Strange problem regarding C and pointers?

I'm trying to write an encryption program that generates a random substitution map for the letters of the alphabet.The function that generates this substitution map returns a pointer and even though i'm sure the substitution map is created succesfully(by printing it inside the function) i can't use it because there's a runtime error when it's trying to loop through this new random array.But i can print the single array elements without a problem. But it doesn't work if i use a for or while loop. Here's relevant part of the program. First the function that generates the substitution map : char* generateRandomSubMap1(char *ptr) { char *ptrSub; char a[26]; int i,j,k,flag; srand(time(NULL)); for(j=0;j<=25;j++) { do { flag = 0; i = rand() % 26; for(k=0;k<j;k++) if(a[k] == *(ptr + i)) flag = 1; }while(flag); a[j] = *(ptr+i); printf(" %c",a[j]); } printf("\n"); ptrSub = a; return ptrSub; } Now in main i write ptrSubA = generateRandomSubMap1(ptrA); ( where ptrA points to the array holding the letters of the alphabet in order) while(*ptrSubA != '\0'){ printf(" %c",*ptrSubA); ptrSubA++;} or for(j=0;j<=25;j++) printf(" %c", *(ptrSubA+j)); (j is an integer) and it doesn't work. This works though : printf(" %c ",*(ptrSubA +1)); But it's of no use without a loop obviously. Any help would be really appreciated and sorry for the ugly wall of text :)
Answer:

Although you return a pointer to the your map, your map is allocated on the stack.
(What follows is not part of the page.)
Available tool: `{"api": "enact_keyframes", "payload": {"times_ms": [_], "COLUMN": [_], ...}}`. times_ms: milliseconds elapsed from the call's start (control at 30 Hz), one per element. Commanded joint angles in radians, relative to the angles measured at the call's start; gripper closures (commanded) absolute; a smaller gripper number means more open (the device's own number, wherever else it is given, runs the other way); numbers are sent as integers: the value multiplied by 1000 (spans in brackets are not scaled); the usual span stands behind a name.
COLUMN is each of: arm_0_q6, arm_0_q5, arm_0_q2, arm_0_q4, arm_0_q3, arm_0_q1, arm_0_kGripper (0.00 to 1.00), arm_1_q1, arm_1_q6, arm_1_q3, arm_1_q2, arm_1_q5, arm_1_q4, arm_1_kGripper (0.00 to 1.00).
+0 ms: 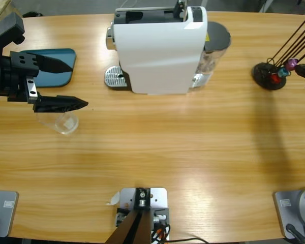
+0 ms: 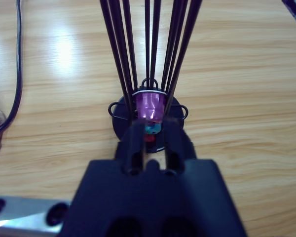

The memory is only allocated while generateRandomSubMap1 is being called, when it returns the next function that gets call will reuse the memory for its own purposes, overwritting it. You need to do one of two things. If you only need one of these maps, make the "a" array static, either by simply inserting the word "static" before its definition, or by moving the whole definition outside of generateRandomSubMap1. The alternative is to allocate memory from the heap. That would change the line: char a[26]; to char* a = (char*)malloc(26); Nothing else needs to change, although ideally callers to your function would eventually call free(ptr); on the object they were returned in order to give the memory back.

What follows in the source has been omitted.